Raw data:
****************

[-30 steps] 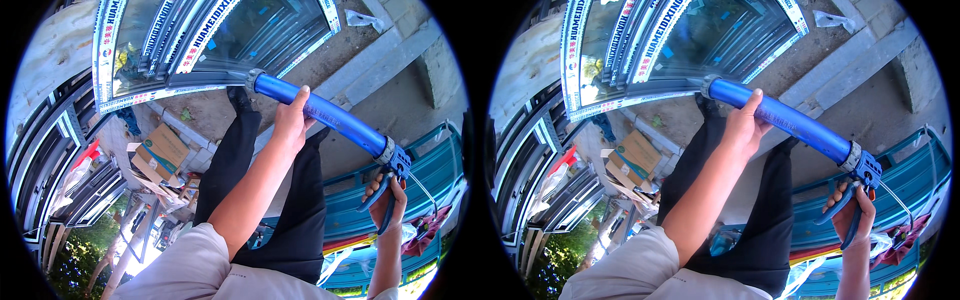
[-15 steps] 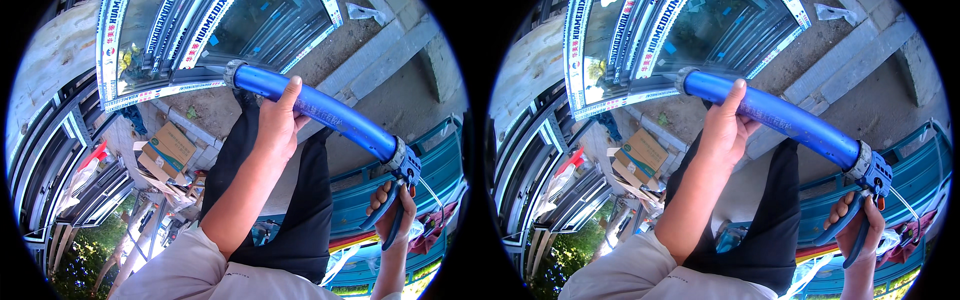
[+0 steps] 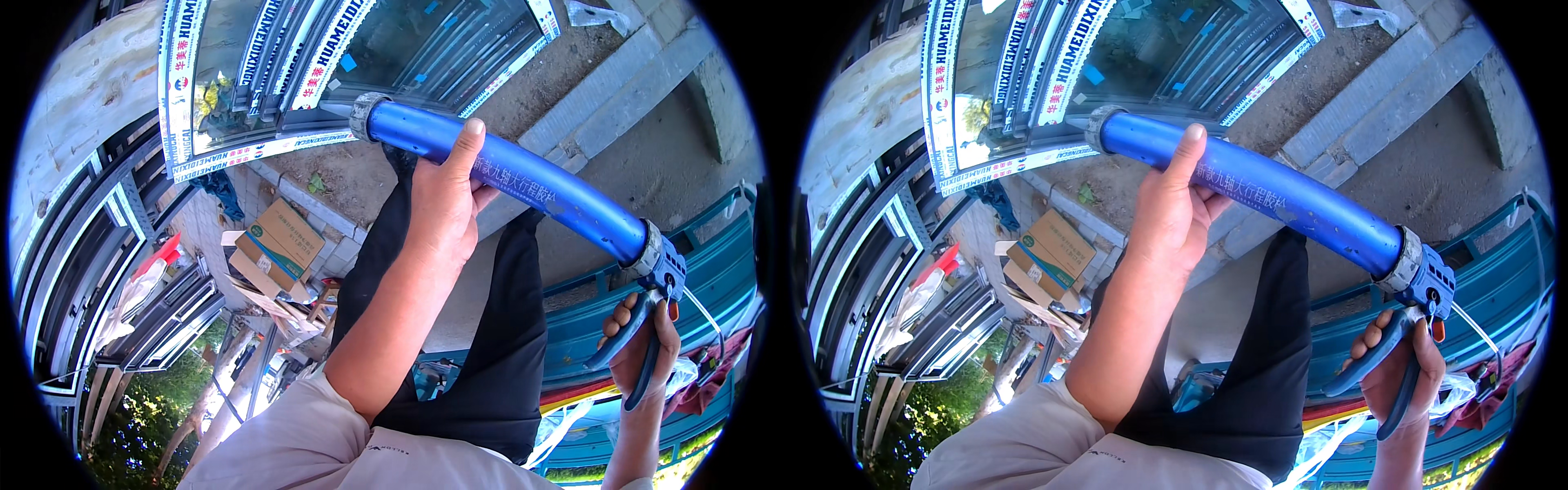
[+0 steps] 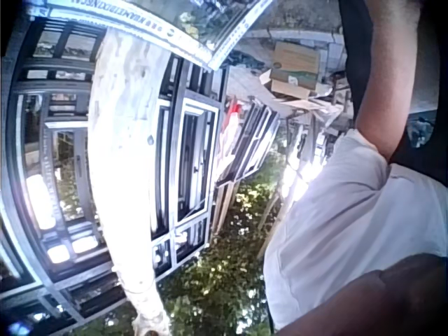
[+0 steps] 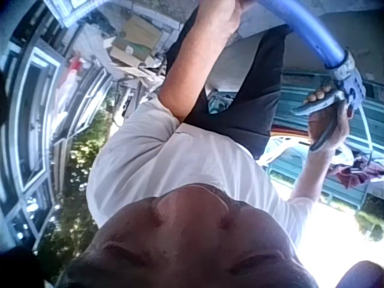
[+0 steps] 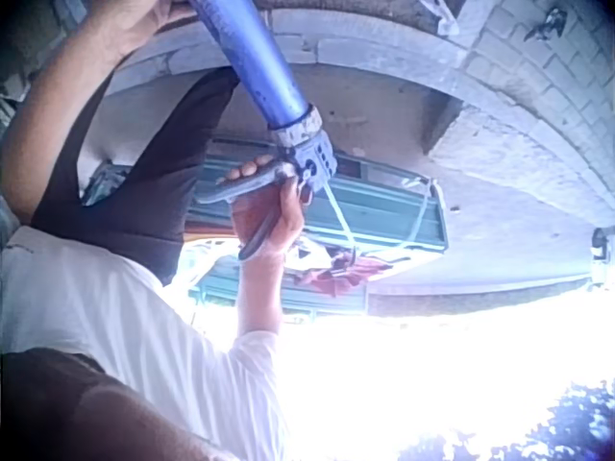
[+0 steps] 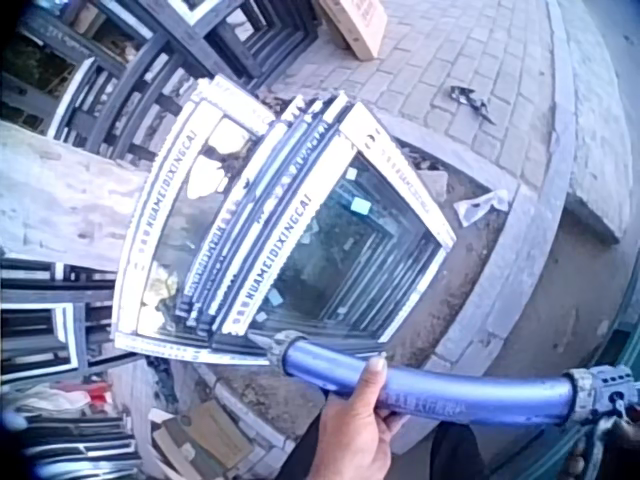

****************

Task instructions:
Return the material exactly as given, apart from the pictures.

Exercise output:
[-30 steps] 
[-15 steps] 
[+0 steps] 
[+0 steps] 
[+0 steps] 
[+0 steps] 
[+0 steps] 

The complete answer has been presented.